■ Exercise requirements: The following data has a line with "white pail at" and a line with "upper ball lever". Write out exactly those lines and all the lines between them.

■ Records contained in a dataset:
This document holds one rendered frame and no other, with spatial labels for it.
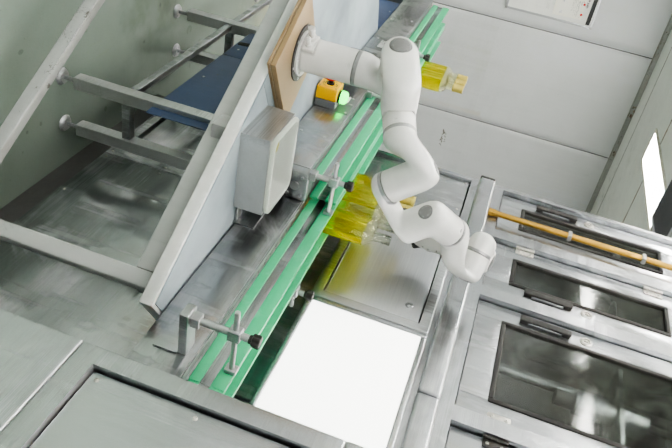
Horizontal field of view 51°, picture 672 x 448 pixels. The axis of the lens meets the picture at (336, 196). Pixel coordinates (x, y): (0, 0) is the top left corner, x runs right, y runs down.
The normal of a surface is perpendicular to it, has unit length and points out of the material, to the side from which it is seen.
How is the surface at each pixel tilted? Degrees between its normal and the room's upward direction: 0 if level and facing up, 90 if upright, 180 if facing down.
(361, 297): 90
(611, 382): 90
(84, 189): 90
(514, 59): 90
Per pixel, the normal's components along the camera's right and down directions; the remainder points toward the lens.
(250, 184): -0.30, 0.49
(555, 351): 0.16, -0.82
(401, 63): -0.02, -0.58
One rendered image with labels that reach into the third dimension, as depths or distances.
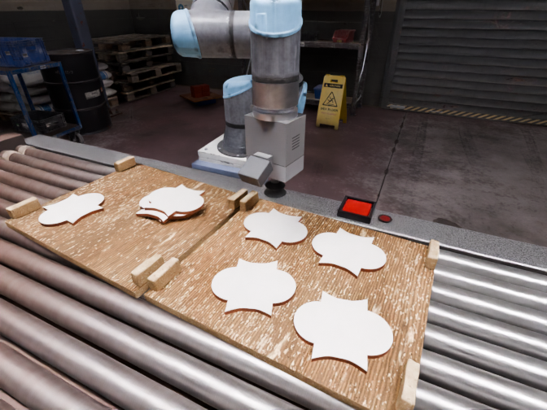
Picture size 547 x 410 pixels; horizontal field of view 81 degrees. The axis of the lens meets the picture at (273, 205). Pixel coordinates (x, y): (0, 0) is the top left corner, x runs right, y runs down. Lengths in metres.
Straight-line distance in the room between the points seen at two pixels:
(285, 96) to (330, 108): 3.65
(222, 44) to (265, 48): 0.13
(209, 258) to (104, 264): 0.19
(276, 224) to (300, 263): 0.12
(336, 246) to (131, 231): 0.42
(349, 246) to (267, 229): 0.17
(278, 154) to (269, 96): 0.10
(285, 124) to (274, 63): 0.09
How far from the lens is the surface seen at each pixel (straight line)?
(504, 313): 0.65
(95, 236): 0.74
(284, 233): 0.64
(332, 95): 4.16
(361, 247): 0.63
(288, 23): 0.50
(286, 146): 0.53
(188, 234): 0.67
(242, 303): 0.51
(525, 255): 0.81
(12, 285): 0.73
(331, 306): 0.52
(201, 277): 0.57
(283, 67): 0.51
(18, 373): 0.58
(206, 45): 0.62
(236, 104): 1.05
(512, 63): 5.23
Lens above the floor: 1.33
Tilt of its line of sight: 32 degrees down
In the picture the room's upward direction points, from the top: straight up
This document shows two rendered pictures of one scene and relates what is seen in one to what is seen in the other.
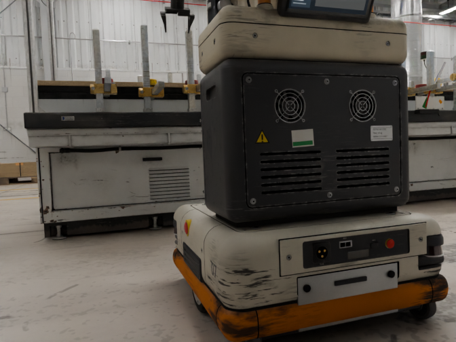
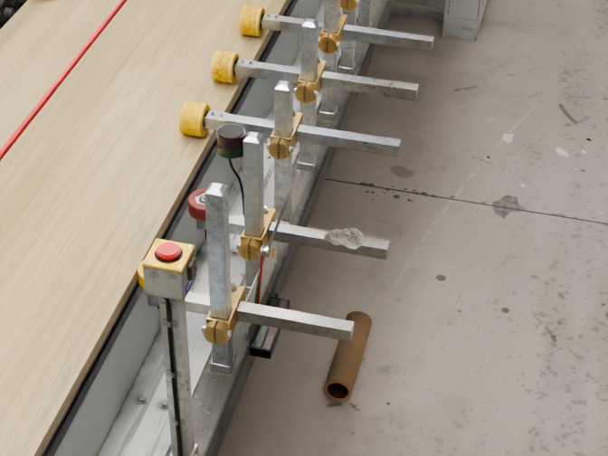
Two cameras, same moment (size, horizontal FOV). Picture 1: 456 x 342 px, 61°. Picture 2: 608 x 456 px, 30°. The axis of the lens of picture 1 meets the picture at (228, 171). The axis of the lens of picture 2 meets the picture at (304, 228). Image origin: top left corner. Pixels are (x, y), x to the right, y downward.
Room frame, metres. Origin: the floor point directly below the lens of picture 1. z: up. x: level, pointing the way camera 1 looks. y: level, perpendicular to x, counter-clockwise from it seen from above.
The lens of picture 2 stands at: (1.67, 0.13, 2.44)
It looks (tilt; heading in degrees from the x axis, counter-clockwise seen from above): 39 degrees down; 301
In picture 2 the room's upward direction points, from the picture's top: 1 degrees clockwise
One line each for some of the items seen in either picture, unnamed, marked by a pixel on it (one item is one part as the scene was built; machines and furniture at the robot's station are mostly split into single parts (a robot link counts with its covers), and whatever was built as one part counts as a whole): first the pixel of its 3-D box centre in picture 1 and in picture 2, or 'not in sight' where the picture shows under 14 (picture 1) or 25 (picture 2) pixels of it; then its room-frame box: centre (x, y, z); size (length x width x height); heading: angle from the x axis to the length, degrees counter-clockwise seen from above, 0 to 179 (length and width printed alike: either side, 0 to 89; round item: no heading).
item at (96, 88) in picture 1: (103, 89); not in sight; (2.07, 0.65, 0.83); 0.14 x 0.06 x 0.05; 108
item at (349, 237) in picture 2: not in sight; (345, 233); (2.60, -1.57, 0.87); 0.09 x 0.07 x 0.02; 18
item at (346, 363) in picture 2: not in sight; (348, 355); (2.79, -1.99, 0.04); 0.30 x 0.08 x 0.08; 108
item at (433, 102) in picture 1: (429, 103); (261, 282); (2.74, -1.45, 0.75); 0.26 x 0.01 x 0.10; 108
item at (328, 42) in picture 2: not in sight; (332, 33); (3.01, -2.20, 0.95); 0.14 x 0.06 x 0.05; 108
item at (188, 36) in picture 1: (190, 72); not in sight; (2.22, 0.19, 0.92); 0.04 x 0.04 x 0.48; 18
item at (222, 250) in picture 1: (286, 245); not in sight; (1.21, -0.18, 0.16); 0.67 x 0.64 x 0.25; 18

---

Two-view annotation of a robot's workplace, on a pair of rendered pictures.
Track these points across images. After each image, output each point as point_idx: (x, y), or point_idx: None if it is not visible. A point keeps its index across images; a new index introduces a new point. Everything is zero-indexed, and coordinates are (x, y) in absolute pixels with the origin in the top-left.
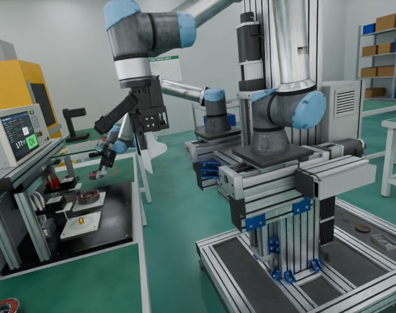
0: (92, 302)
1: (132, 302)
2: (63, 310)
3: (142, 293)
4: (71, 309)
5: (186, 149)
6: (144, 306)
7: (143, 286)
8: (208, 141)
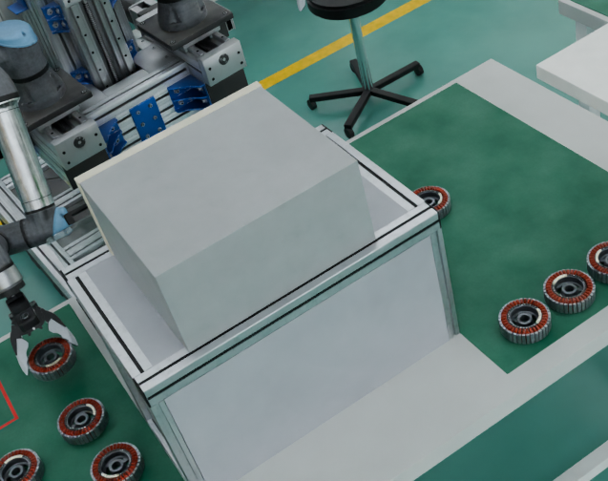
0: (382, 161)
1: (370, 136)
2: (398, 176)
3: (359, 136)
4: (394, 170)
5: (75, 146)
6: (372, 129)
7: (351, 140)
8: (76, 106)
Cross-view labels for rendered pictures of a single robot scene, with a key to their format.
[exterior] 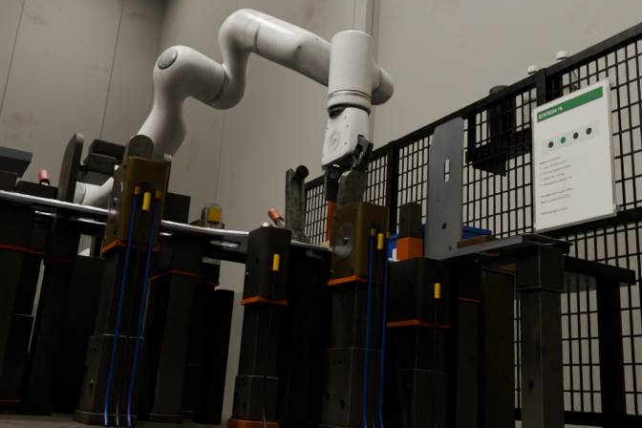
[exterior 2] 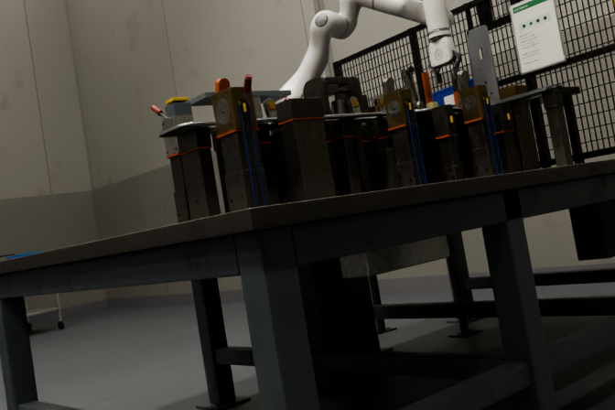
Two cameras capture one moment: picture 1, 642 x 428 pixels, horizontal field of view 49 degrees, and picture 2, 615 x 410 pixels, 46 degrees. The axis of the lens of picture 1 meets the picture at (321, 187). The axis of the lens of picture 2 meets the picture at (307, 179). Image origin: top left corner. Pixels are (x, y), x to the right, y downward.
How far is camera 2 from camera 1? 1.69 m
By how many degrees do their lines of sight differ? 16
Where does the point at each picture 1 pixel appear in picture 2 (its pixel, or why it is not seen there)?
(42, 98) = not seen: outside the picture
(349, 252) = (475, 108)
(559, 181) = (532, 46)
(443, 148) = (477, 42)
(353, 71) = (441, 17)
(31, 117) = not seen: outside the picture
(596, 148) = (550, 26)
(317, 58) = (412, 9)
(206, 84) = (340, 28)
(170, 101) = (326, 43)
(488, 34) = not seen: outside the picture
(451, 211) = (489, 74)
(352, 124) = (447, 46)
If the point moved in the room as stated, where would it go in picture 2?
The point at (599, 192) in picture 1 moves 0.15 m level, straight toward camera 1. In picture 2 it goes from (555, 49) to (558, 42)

--

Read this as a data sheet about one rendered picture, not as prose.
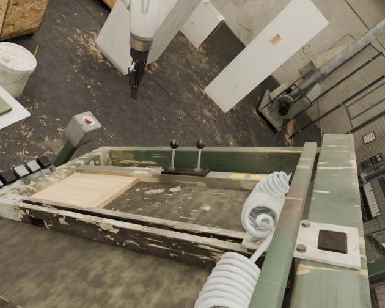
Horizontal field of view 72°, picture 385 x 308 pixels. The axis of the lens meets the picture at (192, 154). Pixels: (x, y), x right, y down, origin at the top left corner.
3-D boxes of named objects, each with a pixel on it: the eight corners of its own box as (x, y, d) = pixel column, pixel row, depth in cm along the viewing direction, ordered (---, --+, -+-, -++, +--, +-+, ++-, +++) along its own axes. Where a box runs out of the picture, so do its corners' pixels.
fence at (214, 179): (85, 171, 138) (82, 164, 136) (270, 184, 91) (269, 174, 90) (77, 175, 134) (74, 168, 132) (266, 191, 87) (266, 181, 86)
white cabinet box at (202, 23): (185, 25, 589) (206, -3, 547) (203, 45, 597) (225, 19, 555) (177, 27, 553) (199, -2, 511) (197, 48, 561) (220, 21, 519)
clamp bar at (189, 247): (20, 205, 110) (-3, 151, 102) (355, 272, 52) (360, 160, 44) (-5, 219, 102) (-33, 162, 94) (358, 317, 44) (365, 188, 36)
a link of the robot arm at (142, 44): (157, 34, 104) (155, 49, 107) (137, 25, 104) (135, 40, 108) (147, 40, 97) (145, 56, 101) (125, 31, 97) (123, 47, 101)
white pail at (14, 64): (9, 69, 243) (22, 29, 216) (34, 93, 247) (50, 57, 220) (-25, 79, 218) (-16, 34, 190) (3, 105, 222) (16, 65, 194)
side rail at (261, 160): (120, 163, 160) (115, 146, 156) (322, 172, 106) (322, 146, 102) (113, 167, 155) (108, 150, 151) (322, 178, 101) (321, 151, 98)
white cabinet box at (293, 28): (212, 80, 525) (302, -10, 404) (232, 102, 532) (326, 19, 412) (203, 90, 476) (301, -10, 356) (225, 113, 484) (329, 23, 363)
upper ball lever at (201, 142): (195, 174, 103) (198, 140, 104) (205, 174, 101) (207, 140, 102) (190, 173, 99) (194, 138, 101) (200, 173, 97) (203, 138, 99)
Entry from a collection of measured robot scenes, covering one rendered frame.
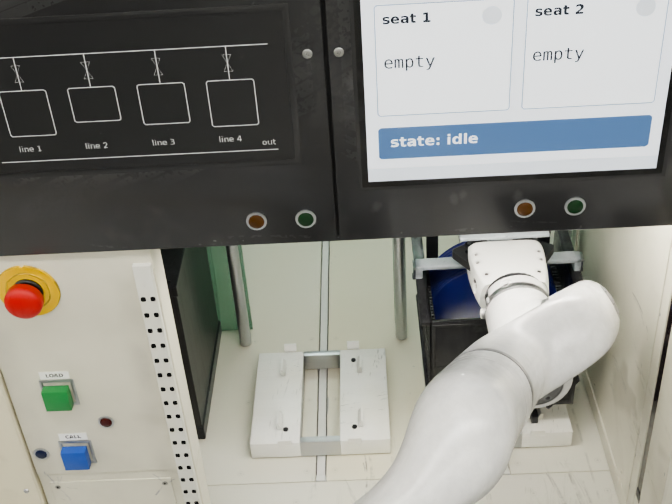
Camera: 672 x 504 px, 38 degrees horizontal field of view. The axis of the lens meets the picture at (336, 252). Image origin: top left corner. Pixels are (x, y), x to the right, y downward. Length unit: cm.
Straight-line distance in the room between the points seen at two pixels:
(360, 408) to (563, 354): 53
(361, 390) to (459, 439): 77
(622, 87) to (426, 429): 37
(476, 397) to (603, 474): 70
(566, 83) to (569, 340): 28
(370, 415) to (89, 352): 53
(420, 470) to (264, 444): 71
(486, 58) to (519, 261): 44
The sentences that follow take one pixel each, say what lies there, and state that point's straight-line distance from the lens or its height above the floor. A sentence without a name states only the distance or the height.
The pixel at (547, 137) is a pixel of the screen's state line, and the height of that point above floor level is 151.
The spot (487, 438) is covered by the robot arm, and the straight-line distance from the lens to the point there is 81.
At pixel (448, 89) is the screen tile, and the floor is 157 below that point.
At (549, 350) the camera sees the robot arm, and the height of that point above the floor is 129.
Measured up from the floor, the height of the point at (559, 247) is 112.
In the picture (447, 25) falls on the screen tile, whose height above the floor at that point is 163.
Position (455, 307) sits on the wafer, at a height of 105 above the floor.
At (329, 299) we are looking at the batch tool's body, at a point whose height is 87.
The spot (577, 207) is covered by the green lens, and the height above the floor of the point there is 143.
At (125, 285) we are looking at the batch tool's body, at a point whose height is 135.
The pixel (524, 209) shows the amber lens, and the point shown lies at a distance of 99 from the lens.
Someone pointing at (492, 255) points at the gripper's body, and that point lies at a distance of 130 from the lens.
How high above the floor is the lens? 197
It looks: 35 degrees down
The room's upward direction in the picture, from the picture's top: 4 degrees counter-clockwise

■ Output below:
white pail at (14, 64): (9, 69, 243) (22, 29, 216) (34, 93, 247) (50, 57, 220) (-25, 79, 218) (-16, 34, 190) (3, 105, 222) (16, 65, 194)
side rail at (261, 160): (120, 163, 160) (115, 146, 156) (322, 172, 106) (322, 146, 102) (113, 167, 155) (108, 150, 151) (322, 178, 101) (321, 151, 98)
white cabinet box at (293, 28): (212, 80, 525) (302, -10, 404) (232, 102, 532) (326, 19, 412) (203, 90, 476) (301, -10, 356) (225, 113, 484) (329, 23, 363)
upper ball lever at (201, 142): (195, 174, 103) (198, 140, 104) (205, 174, 101) (207, 140, 102) (190, 173, 99) (194, 138, 101) (200, 173, 97) (203, 138, 99)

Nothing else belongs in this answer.